## Create Training and Validation Set

### Importing Dependencies

We import the necessary libraries and functions, ensuring that all required modules and helper functions are properly integrated.

In [3]:
import os
import networkx as nx
import sys
import torch
import import_ipynb 

src_path = os.path.abspath(os.path.join(os.getcwd(), "..", ".."))
if src_path not in sys.path:
    sys.path.append(src_path)

from torch_geometric.transforms import RandomLinkSplit
from torch_geometric.data import Batch

from utils.wrapper.transform_networkx_into_pyg import transform_networkx_into_pyg
from utils.helper_functions.add_dummy_node_features import add_dummy_node_features

### Loading and Preparing Graph Data from GraphML Files

The `load_graphml_files` function loads a series of bicycle traffic network graphs stored in GraphML format and prepares them for training with PyTorch Geometric (PyG). The objective is to convert each monthly graph into a format compatible with Graph Neural Networks (GNNs), ensuring that both node and edge features are retained.

Each NetworkX graph is converted into a PyG `Data` object using a custom helper function `transform_networkx_into_pyg`. This function ensures that essential node and edge attributes such as:

- **Node attributes**:
  - `lon` (longitude),
  - `lat` (latitude),
  
- **Edge attributes**:
  - `speed_rel` (relative speed),
  - `month` (for cyclical encoding of months),
  - `year` (the year of the traffic data),
  - `id` (a unique identifier for each edge),
  - `tracks` (the number of bicycles traveling from the starting to the ending point),

are preserved during the conversion process.

PyG expects data in a specific structure, particularly when both node and edge attributes are used in models like GATv2.
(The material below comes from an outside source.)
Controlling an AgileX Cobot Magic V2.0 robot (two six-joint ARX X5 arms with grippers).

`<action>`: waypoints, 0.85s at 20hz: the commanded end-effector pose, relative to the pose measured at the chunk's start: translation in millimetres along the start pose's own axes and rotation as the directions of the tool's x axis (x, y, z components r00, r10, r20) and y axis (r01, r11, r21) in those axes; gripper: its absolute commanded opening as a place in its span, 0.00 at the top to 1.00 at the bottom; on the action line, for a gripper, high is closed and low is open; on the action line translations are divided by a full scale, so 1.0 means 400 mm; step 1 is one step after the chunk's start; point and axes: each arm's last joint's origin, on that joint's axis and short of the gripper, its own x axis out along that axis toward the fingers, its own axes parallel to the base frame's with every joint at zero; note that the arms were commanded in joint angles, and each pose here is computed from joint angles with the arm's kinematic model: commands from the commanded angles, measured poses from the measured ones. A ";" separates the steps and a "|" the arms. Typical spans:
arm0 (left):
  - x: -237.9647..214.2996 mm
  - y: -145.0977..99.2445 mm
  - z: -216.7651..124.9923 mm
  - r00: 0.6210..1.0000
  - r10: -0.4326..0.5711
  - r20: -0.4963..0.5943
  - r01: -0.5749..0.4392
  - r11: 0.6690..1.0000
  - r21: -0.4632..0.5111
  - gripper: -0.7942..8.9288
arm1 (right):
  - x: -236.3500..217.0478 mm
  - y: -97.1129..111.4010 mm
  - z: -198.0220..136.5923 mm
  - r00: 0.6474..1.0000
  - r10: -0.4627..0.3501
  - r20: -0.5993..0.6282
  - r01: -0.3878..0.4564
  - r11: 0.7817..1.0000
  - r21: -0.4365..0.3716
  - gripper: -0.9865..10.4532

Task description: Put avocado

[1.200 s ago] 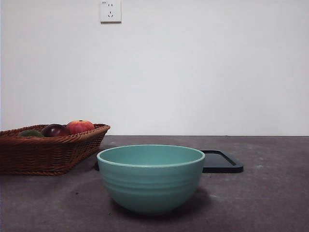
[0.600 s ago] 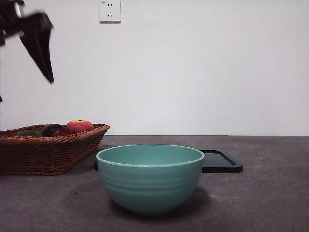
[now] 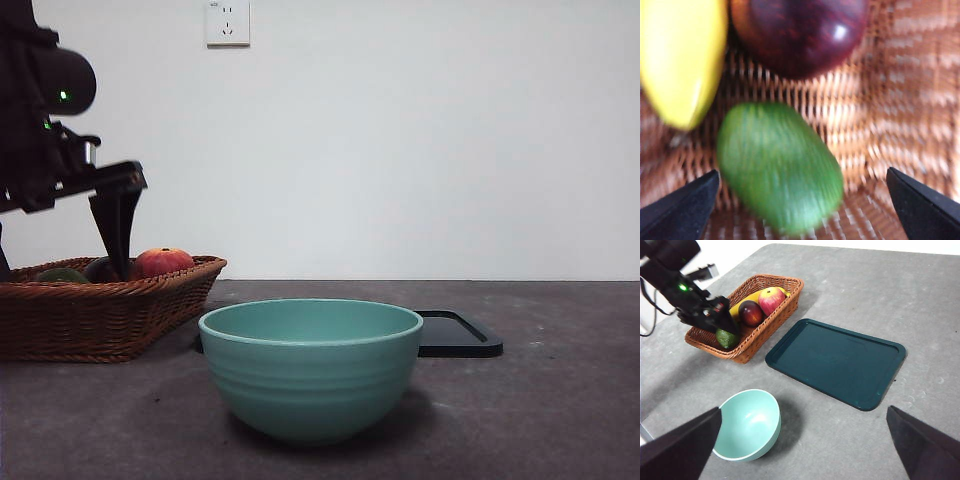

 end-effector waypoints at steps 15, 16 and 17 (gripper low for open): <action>0.043 0.003 0.027 0.999 0.012 -0.034 -0.012 1.000 -0.015 0.80 | -0.005 0.005 0.010 1.000 0.006 0.015 -0.006 1.000 0.006 0.40; 0.033 0.000 0.031 0.999 0.012 -0.037 -0.012 1.000 -0.010 0.80 | -0.005 0.005 0.010 1.000 0.007 0.015 -0.008 1.000 0.006 0.40; 0.016 -0.005 0.039 0.999 0.012 -0.034 -0.012 1.000 0.004 0.80 | -0.005 0.005 0.010 1.000 0.009 0.015 -0.009 1.000 0.006 0.40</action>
`data_list` contains multiple `torch_geometric.data.Data` objects, each representing a graph.


In [4]:
def load_graphml_files(years=[2021, 2022, 2023]):
    """
    Loads multiple directed graph files in GraphML format and converts them 
    into PyTorch Geometric (PyG) Data objects.

    Parameters:
    -----------
    years : list of int, optional (default=[2021, 2022, 2023])
        List of years for which graph files should be loaded. 
        Assumes 12 monthly files per year.

    Returns:
    --------
    data_list : list of torch_geometric.data.Data
        List of PyG data objects created from the loaded NetworkX graphs.
    """

    data_list = []

    for year in years:
        for i in range(12):
            path = f"../../../data/graphml/{year}/bike_network_{year}_{i}.graphml"
            if not os.path.exists(path):
                print(f"[WARN] File not found: {path}")
                continue

            G_nx = nx.read_graphml(path)
            G_nx = nx.DiGraph(G_nx)

            data = transform_networkx_into_pyg(G_nx)
            data_list.append(data)

    print(f"Number of loaded graphs: {len(data_list)}")
    return data_list


### Adding Dummy Node Features to the Graphs

In this section of the code, we add **dummy node features** to our graphs. This process ensures that each node in our graphs has a **feature dimension**, even if no node features were originally present. This is an important step in preparing the data for use in Graph Neural Networks (GNNs).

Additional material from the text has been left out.